The publication is part of the program’s multi-state Soybean
Disease Management Series, which aims to help soybean farmers identify and
economically manage diseases to minimize yield loss.
Soybean vein necrosis virus is fairly new to the
north-central U.S. The publication provides information to soybean growers about
what the disease is, symptoms, vectors, laboratory detection, yield loss,
economic impact and management.
“We don’t know a lot about the virus right now because it is
very new, but we are doing research to try to understand how it could impact
yield,” Kiersten Wise said. “We want to make sure growers know how to identify
the virus in their fields so they aren’t applying ineffective pesticides to try
to manage the disease.”
The virus is transmitted from plant to plant by tiny, winged
insects called thrips. Adult thrips, about one-sixteenth of an inch long, have
yellow bodies, dark thoraxes and two black crossbands on their forewings.
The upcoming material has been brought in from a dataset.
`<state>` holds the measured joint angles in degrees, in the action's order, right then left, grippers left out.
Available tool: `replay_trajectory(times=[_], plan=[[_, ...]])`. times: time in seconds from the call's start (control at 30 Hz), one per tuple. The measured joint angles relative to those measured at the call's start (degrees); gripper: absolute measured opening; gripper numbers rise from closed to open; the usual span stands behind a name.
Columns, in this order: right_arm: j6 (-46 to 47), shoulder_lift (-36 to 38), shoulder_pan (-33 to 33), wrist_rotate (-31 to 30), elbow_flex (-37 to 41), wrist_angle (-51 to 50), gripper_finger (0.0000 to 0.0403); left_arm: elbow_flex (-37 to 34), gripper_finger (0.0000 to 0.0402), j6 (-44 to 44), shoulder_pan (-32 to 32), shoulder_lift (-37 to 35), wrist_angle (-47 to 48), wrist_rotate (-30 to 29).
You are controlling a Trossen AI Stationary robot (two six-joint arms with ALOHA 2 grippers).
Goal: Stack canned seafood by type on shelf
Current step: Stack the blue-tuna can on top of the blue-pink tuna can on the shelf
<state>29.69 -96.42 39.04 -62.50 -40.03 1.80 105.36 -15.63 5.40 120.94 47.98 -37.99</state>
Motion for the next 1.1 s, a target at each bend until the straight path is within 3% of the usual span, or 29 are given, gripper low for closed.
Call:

They
feed on plant juices, primarily on the undersides of leaves and pollen when
flowers are present.
Wise said that in Indiana the virus is widespread.
“We usually see it appear first in the southern part of the
state, but by the end of the season, it can almost be in every field,” she
Virus symptoms begin with vein clearing followed by
chlorosis, which appears as light green to yellow blotchy patches near the main
vein of the leaf. Leaves might appear scorched, and affected leaf tissue might
die during late stages of infection.
Researchers will continue to monitor the disease and assess
potential impact in an effort to determine the best management options. Future
recommendations will be developed as researchers learn more.
Soybean growers can download Soybean Disease Management: Soybean Vein Necrosis
Virus for free at www.extension.purdue.edu/extmedia/BP/BP-186.pdf.